Targeting Apoptosis and Multiple Signaling Pathways with Icariside II in Cancer Cells.

Cancer is the second leading cause of deaths worldwide. Despite concerted efforts to improve the current therapies, the prognosis of cancer remains dismal. Highly selective or specific blocking of only one of the signaling pathways has been associated with limited or sporadic responses. Using targeted agents to inhibit multiple signaling pathways has emerged as a new paradigm for anticancer treatment. Icariside II, a flavonol glycoside, is one of the major components of Traditional Chinese Medicine Herba epimedii and possesses multiple biological and pharmacological properties including anti-inflammatory, anti-osteoporosis, anti-oxidant, anti-aging, and anticancer activities. Recently, the anticancer activity of Icariside II has been extensively investigated. Here, in this review, our aim is to give our perspective on the current status of Icariside II, and discuss its natural sources, anticancer activity, molecular targets and the mechanisms of action with specific emphasis on apoptosis pathways which may help the further design and conduct of preclinical and clinical trials.

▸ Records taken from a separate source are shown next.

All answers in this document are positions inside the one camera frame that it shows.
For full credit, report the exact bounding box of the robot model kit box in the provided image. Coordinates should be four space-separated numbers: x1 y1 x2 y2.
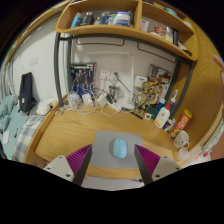
69 62 98 98

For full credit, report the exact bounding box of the light blue computer mouse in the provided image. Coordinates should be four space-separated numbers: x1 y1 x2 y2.
112 138 129 160

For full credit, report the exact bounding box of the metal cup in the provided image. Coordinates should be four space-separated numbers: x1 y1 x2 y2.
108 84 120 101

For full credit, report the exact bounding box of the clear plastic cup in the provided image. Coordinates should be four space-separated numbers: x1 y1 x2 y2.
177 146 191 163

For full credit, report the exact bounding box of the tan robot figurine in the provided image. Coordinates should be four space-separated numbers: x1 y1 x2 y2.
135 81 153 113

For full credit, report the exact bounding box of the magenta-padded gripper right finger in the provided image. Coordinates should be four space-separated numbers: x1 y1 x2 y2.
133 144 182 186

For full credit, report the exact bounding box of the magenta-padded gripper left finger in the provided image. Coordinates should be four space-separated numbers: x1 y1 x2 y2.
43 143 94 187

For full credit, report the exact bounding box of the white power strip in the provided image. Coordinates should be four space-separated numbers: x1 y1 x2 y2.
105 100 123 113

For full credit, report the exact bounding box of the red and yellow snack can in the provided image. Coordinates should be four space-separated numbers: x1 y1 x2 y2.
169 108 194 139

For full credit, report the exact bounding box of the white pump lotion bottle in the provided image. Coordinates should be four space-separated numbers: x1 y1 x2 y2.
153 101 172 129

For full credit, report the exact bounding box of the white mug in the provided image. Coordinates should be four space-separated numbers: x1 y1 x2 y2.
173 129 190 149

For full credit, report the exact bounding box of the wooden shelf unit with items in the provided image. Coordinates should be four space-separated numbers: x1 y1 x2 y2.
55 0 200 63

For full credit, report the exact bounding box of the clear plastic container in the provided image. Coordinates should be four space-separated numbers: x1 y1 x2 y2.
66 91 81 108

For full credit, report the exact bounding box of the grey mouse pad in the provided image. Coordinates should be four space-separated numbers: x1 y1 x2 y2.
89 130 145 170

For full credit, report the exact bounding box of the white charger block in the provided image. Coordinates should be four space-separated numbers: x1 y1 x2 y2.
81 93 94 107

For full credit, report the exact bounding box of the teal and plaid bedding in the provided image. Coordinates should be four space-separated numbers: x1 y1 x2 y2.
0 94 46 163

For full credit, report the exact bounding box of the person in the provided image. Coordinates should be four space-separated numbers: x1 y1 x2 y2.
200 54 224 161

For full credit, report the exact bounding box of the white desk lamp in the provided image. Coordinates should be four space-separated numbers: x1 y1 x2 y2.
118 53 135 110

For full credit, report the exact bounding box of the black backpack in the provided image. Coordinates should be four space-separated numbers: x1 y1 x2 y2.
18 71 37 113

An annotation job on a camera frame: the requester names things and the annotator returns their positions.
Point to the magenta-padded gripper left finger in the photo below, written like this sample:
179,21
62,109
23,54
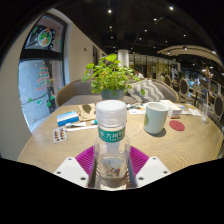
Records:
71,170

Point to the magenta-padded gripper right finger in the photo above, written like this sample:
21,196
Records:
153,170

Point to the clear water bottle white cap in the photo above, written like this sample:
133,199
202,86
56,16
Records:
111,116

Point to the pill blister pack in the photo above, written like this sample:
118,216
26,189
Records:
60,135

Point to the flat round red coaster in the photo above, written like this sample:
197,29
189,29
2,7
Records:
177,125

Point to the pale green ceramic mug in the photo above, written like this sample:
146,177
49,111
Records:
155,118

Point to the blue white flat box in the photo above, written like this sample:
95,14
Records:
67,118

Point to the colourful printed leaflet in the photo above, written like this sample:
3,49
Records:
136,111

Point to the white orange cardboard box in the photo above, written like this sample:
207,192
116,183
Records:
173,109

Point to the clear plastic cup with straw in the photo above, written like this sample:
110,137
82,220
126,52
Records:
205,111

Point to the grey curved sofa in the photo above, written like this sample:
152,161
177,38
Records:
75,91

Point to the grey white chevron cushion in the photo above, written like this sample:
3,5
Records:
148,90

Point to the group of dining chairs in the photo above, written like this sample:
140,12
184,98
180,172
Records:
183,88

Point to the window with festive decals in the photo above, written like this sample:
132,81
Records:
38,83

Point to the person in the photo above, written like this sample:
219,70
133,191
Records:
138,74

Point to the green potted plant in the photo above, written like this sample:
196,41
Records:
108,76

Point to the white round pillar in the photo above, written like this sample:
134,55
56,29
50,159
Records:
123,57

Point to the group of ceiling lights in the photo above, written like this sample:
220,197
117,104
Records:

Icariside II has been found to induce apoptosis in various human cancer cell lines of different origin by targeting multiple signaling pathways including STAT3, PI3K/AKT, MAPK/ERK, COX-2/PGE2 and ß-Catenin which are frequently deregulated in cancers, suggesting that this collective activity rather than just a single effect may play an important role in developing Icariside II into a potential lead compound for anticancer therapy. This review suggests that Icariside II provides a novel opportunity for treatment of cancers, but additional investigations and clinical trials are still required to fully understand the mechanism of therapeutic effects to further validate it in anti-tumor therapy.